▶ _Work request_
Down to the last character, repeat the data that follows.

▶ _Source data_
******************************

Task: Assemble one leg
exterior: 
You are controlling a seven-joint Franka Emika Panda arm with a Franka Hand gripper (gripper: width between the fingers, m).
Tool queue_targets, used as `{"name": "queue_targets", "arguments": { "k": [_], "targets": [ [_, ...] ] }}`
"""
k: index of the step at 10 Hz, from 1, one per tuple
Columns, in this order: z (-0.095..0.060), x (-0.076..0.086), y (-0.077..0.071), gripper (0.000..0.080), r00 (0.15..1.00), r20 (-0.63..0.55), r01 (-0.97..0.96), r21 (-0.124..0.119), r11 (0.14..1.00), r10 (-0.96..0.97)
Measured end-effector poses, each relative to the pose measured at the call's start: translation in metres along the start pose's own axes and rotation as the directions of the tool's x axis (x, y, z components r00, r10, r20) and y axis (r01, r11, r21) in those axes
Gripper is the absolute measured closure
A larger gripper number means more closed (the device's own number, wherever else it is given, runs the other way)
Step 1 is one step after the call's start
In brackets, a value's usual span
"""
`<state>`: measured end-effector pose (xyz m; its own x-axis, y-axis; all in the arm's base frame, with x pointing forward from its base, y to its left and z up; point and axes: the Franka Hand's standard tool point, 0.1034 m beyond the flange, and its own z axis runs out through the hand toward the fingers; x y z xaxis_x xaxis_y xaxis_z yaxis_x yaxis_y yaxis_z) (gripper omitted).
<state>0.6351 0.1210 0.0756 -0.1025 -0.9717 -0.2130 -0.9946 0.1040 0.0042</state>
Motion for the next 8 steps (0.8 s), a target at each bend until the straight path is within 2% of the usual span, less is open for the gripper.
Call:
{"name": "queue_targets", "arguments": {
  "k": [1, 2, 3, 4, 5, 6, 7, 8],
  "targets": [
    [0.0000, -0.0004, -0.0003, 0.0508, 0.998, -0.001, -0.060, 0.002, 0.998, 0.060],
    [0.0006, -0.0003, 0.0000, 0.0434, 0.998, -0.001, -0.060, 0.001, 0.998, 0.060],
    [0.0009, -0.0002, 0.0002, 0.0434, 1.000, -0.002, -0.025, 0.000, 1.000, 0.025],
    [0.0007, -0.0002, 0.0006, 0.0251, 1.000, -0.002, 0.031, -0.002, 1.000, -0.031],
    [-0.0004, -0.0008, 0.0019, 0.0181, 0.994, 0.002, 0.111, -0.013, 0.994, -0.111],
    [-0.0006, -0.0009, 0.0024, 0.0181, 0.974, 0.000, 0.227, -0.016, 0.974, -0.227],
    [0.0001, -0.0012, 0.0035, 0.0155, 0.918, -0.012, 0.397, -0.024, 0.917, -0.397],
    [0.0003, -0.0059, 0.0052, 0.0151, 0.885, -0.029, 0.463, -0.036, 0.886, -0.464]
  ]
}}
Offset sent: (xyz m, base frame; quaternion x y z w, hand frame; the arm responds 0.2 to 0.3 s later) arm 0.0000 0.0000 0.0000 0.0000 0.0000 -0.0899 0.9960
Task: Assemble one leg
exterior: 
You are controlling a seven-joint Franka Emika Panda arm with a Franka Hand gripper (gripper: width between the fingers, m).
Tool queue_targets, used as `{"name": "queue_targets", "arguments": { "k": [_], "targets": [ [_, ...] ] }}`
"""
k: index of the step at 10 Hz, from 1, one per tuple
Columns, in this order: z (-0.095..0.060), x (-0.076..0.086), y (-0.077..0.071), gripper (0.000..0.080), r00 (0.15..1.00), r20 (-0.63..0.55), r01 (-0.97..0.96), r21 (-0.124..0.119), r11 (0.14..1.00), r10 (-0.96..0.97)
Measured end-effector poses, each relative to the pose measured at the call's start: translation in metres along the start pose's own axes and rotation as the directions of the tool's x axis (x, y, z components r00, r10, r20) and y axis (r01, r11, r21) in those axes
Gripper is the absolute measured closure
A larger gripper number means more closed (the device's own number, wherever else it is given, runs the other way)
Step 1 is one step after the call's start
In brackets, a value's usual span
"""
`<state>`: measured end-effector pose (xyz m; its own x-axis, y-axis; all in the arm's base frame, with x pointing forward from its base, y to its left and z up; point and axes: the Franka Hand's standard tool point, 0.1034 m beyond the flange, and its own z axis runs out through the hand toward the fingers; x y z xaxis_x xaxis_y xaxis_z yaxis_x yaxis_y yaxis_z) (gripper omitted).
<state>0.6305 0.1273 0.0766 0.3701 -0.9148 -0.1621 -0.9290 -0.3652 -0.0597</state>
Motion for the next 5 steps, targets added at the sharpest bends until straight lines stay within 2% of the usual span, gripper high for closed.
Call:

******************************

▶ _Result_
Task: Assemble one leg
exterior: 
You are controlling a seven-joint Franka Emika Panda arm with a Franka Hand gripper (gripper: width between the fingers, m).
Tool queue_targets, used as `{"name": "queue_targets", "arguments": { "k": [_], "targets": [ [_, ...] ] }}`
"""
k: index of the step at 10 Hz, from 1, one per tuple
Columns, in this order: z (-0.095..0.060), x (-0.076..0.086), y (-0.077..0.071), gripper (0.000..0.080), r00 (0.15..1.00), r20 (-0.63..0.55), r01 (-0.97..0.96), r21 (-0.124..0.119), r11 (0.14..1.00), r10 (-0.96..0.97)
Measured end-effector poses, each relative to the pose measured at the call's start: translation in metres along the start pose's own axes and rotation as the directions of the tool's x axis (x, y, z components r00, r10, r20) and y axis (r01, r11, r21) in those axes
Gripper is the absolute measured closure
A larger gripper number means more closed (the device's own number, wherever else it is given, runs the other way)
Step 1 is one step after the call's start
In brackets, a value's usual span
"""
`<state>`: measured end-effector pose (xyz m; its own x-axis, y-axis; all in the arm's base frame, with x pointing forward from its base, y to its left and z up; point and axes: the Franka Hand's standard tool point, 0.1034 m beyond the flange, and its own z axis runs out through the hand toward the fingers; x y z xaxis_x xaxis_y xaxis_z yaxis_x yaxis_y yaxis_z) (gripper omitted).
<state>0.6351 0.1210 0.0756 -0.1025 -0.9717 -0.2130 -0.9946 0.1040 0.0042</state>
Motion for the next 8 steps (0.8 s), a target at each bend until the straight path is within 2% of the usual span, less is open for the gripper.
Call:
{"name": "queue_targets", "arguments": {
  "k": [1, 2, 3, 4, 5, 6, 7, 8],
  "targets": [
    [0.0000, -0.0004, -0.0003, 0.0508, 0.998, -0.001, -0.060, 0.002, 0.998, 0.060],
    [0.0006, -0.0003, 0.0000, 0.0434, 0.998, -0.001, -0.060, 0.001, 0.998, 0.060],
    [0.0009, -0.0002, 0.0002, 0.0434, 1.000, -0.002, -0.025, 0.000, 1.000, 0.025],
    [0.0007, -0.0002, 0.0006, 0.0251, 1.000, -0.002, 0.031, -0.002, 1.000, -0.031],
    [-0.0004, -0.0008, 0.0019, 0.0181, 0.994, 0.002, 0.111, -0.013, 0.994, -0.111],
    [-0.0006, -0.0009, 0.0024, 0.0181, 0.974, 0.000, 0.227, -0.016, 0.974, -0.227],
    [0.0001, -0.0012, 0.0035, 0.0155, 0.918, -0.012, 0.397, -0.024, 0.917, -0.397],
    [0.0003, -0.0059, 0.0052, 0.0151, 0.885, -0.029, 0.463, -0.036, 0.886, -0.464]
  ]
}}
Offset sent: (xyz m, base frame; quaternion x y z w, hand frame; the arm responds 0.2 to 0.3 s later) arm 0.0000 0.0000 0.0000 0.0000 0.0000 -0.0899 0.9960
Task: Assemble one leg
exterior: 
You are controlling a seven-joint Franka Emika Panda arm with a Franka Hand gripper (gripper: width between the fingers, m).
Tool queue_targets, used as `{"name": "queue_targets", "arguments": { "k": [_], "targets": [ [_, ...] ] }}`
"""
k: index of the step at 10 Hz, from 1, one per tuple
Columns, in this order: z (-0.095..0.060), x (-0.076..0.086), y (-0.077..0.071), gripper (0.000..0.080), r00 (0.15..1.00), r20 (-0.63..0.55), r01 (-0.97..0.96), r21 (-0.124..0.119), r11 (0.14..1.00), r10 (-0.96..0.97)
Measured end-effector poses, each relative to the pose measured at the call's start: translation in metres along the start pose's own axes and rotation as the directions of the tool's x axis (x, y, z components r00, r10, r20) and y axis (r01, r11, r21) in those axes
Gripper is the absolute measured closure
A larger gripper number means more closed (the device's own number, wherever else it is given, runs the other way)
Step 1 is one step after the call's start
In brackets, a value's usual span
"""
`<state>`: measured end-effector pose (xyz m; its own x-axis, y-axis; all in the arm's base frame, with x pointing forward from its base, y to its left and z up; point and axes: the Franka Hand's standard tool point, 0.1034 m beyond the flange, and its own z axis runs out through the hand toward the fingers; x y z xaxis_x xaxis_y xaxis_z yaxis_x yaxis_y yaxis_z) (gripper omitted).
<state>0.6305 0.1273 0.0766 0.3701 -0.9148 -0.1621 -0.9290 -0.3652 -0.0597</state>
Motion for the next 5 steps, targets added at the sharpest bends until straight lines stay within 2% of the usual span, gripper high for closed.
Call:

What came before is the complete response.